Colours: For CMYK picture-disc print
See paragraph above. CMYK on-disc printing for CD or DVD is only really intended for use when the design includes half-tone elements, like photos, that won’t reproduce in spot colours. Solid areas of colour and vector designs will usually work better with Pantone inks (see below). The CMYK inks are usually printed onto a white ink base, rather than straight onto the silver of the disc. We will always print onto a white base unless specifically instructed not to.

Colours: For standard spot-colour on-disc print
For standard spot-colour disc label print, colours should be defined as Pantone Spot Colours.

Bitmaps: Colours
All colour bitmaps MUST be saved in a CMYK format (not RGB or Indexed colour). Black and white images must be saved in Greyscale format if they are to be printed on a black and white page (though there is some advantage to making them CMYK, but ONLY if they are going to appear on a colour page. The printed image ends up looking smoother, but the risk is that a small imbalance in the inks may leave the image with a coloured tinge).

Bitmaps: Size and Resolution
All bitmaps should be imported to DTP packages at the correct size that they will be printed at, ideally at a resolution of 400dpi, and not resized in page layout program. 300dpi will produce acceptable results if disk space is a problem.

IMPORTANT NOTE: Grey Component Replacement
This bit is a bit technical, but please try to understand it as it will help you avoid a potential problem. CMYK colour print is the process used to reproduce full colour images, and the image is made up of combinations of various densities of the 4 inks. The density of each ink can vary between 1% (so faint that you’d be pushed see it), to 100% (solid). Therefore, it is theoretically possible to have a 400% ink coverage (100% of all 4 inks).
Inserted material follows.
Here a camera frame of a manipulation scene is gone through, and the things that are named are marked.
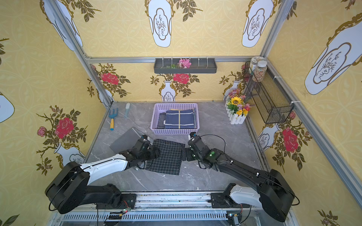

If this happened the total ink at that point would be so thick that it would never dry! In order to avoid this happening, the total ink coverage should never exceed around 275%.

Trouble is, when converting an RGB image to CMYK, or when designing a CMYK image from scratch in Photoshop, it is possible to exceed this limit without realising. That’s where GCR comes in. Basically, a high percentage of all four CMYK colours gives you a very dense black. GCR is a process whereby the percentage of the three C, M & Y colours is reduced, and the percentage of blacK is raised to compensate. So, for example, you may have an image where at a certain point the black is made up of 100% Cyan, 89% Magenta, 46% Yellow and 57% blacK – a total of 292% – over the limit! After GCR, this may change to 67% Cyan, 51% Magenta, 35% Yellow and 92% blacK – a total of 245% – inside the limit.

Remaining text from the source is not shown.